Por maioria de votos, o STF considerou constitucional o artigo 38 da Lei nº 8.880, de 1994, que dispôs sobre o uso da Unidade Real de Valor (URV) para o cálculo dos índices de correção monetária nos primeiros meses de circulação da moeda “Real” — em julho e agosto de 1994. No julgamento, advogados destacaram que não haveria correlação com outros planos econômicos.

Já a Febraban destaca as semelhanças entre os casos. Em nota, afirma que a decisão “expressa a posição do STF sobre a constitucionalidade de o poder público alterar regras de correção monetária em conexão com a implantação de planos anti-inflacionários”. No julgamento da URV, a maioria dos ministros concordou que não há direito adquirido a padrão monetário.

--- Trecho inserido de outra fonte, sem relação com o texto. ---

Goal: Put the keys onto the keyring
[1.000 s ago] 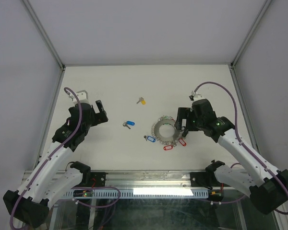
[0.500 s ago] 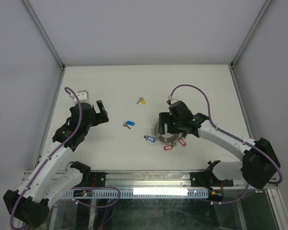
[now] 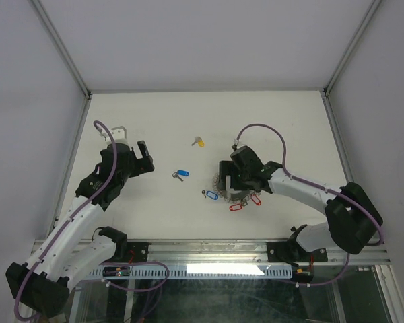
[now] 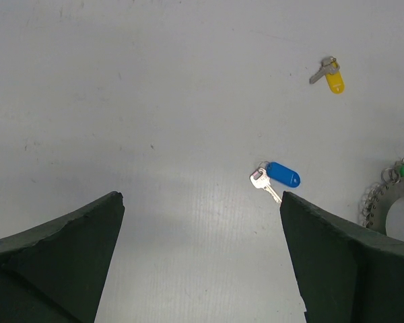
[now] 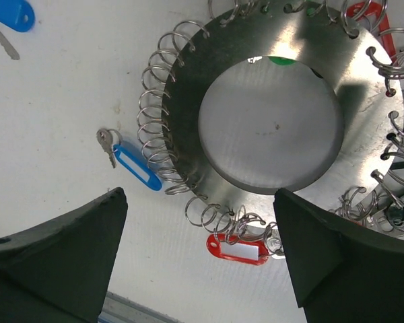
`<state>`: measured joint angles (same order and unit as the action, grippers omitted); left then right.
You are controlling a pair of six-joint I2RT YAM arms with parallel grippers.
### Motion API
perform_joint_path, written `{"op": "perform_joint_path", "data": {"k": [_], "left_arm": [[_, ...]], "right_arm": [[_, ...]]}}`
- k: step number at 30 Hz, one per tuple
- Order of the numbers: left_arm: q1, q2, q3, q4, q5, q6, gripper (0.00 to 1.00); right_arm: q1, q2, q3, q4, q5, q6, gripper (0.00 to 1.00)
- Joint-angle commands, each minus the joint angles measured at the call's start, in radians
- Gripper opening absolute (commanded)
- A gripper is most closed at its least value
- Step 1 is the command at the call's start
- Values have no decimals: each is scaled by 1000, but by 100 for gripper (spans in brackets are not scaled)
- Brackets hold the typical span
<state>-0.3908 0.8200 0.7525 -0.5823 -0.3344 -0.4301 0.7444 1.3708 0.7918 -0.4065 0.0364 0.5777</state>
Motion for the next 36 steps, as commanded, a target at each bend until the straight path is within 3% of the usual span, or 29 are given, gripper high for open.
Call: {"op": "perform_joint_path", "data": {"k": [1,9,21,28,31,36], "left_arm": [[7,12,-5,45,18,1,99],[7,22,-6,45,23,2,99],[7,36,-4,45,32,9,99],[7,39,-2,45,34,10,99],[6,42,-2,45,34,10,99],[6,48,-1,45,37,11,99]], "right_arm": [[-17,24,-18,93,7,42,93],[-90,21,-52,37,51,53,93],[-297,-106,-60,-82,130,1,96],[-282,-186,-29,33,-73,-54,93],[-247,-143,-29,67,-156,-42,92],[-175,-50,-21,88,-171,-29,91]]}}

Diferente da Febraban, o advogado Luiz Fernando Pereira, que representa poupadores em ação sobre expurgos, considera que não há semelhança entre os dois casos. A diferença foi levantada pelo ministro Ricardo Lewandowski na sessão, segundo ele. “Evidente que os bancos querem extrair daí um indicativo, mas a discussão é outra”, afirma.

O surgimento de um argumento para reforçar posição é importante, de acordo com advogados, porque apesar da disputa sobre expurgos inflacionários existir há 30 anos, o mérito não foi solucionado pelo STF.

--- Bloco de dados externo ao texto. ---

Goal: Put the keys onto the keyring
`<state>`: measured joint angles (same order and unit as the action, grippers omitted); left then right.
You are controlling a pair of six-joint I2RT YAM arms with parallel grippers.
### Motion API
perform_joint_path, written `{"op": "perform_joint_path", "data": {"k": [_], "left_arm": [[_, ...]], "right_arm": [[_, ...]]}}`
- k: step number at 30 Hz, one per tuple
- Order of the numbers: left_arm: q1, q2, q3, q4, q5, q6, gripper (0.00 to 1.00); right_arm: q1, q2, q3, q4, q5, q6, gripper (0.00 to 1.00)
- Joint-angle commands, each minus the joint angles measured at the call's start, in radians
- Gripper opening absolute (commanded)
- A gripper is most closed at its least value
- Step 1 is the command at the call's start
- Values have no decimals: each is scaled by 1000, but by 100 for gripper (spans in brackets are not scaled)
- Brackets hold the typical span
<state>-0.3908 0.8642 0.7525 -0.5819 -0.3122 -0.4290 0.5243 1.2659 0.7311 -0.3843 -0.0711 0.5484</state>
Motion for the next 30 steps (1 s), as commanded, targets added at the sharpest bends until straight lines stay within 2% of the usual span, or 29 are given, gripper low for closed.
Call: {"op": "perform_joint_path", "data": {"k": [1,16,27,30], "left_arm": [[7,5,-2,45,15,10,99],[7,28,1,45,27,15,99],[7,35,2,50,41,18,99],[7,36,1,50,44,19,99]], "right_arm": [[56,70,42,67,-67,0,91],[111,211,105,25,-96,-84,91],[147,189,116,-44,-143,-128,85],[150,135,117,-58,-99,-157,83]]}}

Foi proposto acordo entre poupadores e bancos para pagamento dos valores.

 

Mas os poupadores que não aderirem deverão ter seus casos julgados. São a esses processos que os bancos poderão apresentar a decisão da URV como jurisprudência, segundo a Febraban.

Por enquanto, os acertos ainda não decolaram. Há um ano do prazo final para adesão, foram realizados em 14% dos processos elegíveis para acordos (346,38 mil) — que são, aproximadamente, metade do total (732,35 mil). Em alguns há empecilhos para a solução consensual, como problemas com a documentação apresentada. Os dados se referem aos cinco principais bancos do país, que detêm mais de 90% dos processos.

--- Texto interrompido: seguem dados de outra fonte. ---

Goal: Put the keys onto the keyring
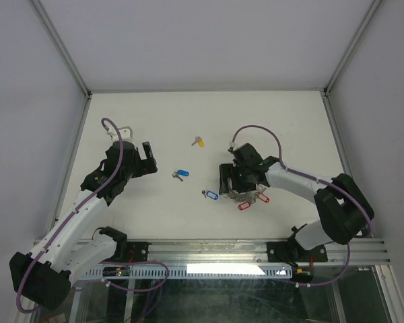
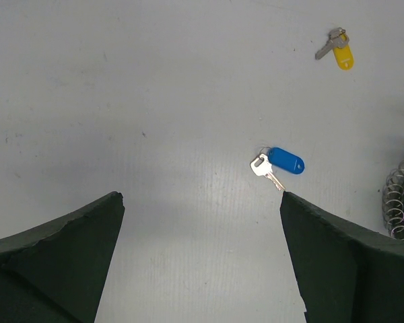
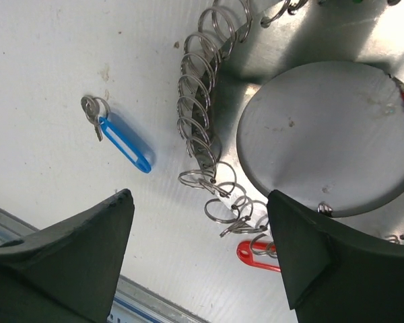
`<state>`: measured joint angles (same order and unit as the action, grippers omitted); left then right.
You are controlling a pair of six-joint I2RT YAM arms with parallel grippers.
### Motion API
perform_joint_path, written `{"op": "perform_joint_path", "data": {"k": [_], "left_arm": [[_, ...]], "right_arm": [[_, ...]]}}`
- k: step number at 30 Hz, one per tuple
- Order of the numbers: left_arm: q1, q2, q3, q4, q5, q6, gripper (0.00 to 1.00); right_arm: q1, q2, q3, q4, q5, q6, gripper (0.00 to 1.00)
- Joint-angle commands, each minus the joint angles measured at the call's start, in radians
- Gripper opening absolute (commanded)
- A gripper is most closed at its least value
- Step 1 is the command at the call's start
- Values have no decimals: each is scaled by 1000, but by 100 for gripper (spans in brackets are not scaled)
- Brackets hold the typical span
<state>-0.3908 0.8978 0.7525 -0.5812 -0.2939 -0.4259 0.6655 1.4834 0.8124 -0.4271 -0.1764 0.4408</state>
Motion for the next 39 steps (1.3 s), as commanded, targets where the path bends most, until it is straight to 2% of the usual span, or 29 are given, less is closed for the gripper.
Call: {"op": "perform_joint_path", "data": {"k": [1,6,8,10,17,26,39], "left_arm": [[7,3,1,50,27,17,99],[7,1,0,49,28,17,99],[7,0,-1,49,29,16,99],[6,-2,-1,49,28,16,99],[7,-1,0,52,34,18,99],[8,3,-1,53,39,19,99],[7,12,-1,55,49,24,99]], "right_arm": [[9,-95,43,-26,26,-64,81],[8,-162,93,-72,129,-159,61],[8,-189,100,-64,138,-207,56],[9,-200,103,-56,114,-257,56],[24,-65,225,-266,99,-366,41],[80,49,236,-299,124,-382,39],[121,130,252,-280,104,-389,39]]}}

Quando a plataforma para realização de acordos foi lançada, em maio de 2018, foi estimado pagamento de cerca de R$ 12 bilhões pelo então presidente Michel Temer. Os acordos são fechados com descontos, a partir de R$ 5 mil. É de 8% até R$ 10 mil e de 14% até R$ 20 mil, alcançando a 19% em valores superiores.

Para o advogado Luiz Fernando Pereira, o acordo é o melhor caminho, mas a adesão dos poupadores ainda está baixa. Os acordos se referem aos Planos Bresser, Verão e Collor II. O Plano Collor I não foi incluído. Nele, prevaleceu entendimento do Superior Tribunal de Justiça (STJ) de que não há direito a ressarcimento.